Discontinuous integro-differential equations and sliding mode control
Andrey Polyakov
TL;DR
The paper addresses robust control for systems described by discontinuous integro-differential equations (IDEs), where standard Filippov regularization is not directly applicable to infinite-dimensional dynamics. It extends the Filippov framework to a class of IDEs with distributed delays and develops an affine-in-control equivalent-control method (Utkin-like) for IDEs, enabling finite-time sliding-mode control (SMC) design. The authors establish well-posedness, continuous dependence, and uniqueness results for Filippov IDEs, and demonstrate SMC design for systems with distributed input delay as well as IDEs representing PDEs in Banach spaces, notably applying to a heat equation example.
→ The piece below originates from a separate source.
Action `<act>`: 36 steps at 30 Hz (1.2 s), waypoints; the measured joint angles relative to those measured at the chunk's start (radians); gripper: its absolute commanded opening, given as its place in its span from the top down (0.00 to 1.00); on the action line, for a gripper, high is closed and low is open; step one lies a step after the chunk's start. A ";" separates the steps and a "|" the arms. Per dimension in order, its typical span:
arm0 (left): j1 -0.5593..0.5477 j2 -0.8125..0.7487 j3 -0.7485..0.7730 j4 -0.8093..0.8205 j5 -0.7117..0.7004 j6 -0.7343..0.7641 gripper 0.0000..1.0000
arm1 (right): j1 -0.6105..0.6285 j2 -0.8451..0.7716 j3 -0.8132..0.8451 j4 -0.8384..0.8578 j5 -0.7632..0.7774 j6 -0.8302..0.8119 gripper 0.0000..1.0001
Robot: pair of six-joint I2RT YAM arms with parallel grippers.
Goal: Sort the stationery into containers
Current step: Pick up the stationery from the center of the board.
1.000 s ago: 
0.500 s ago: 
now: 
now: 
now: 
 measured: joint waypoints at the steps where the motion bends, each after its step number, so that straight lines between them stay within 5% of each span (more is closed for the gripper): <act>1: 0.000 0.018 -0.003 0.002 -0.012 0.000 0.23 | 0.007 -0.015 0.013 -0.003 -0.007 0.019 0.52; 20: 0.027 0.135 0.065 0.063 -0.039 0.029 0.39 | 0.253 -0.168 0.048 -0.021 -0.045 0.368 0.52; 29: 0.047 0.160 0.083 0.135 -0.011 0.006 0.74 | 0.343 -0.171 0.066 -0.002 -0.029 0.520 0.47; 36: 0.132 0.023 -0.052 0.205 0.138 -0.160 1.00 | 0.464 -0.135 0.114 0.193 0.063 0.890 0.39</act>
This IDE-based approach provides a practical regularization and design toolkit for SMC in infinite-dimensional settings, bridging IDE modeling with robust sliding-mode strategies and enabling finite-time stabilization in PDE-controlled systems.
Abstract
The paper deals with analysis and design sliding mode control systems modeled by integro-differential equations. Filippov method and equivalent control approach are extended to a class of nonlinear discontinuous integro-differential equations. Sliding mode control algorithm is designed for a control system with distributed input delay. The obtained results are illustrated by numerical example.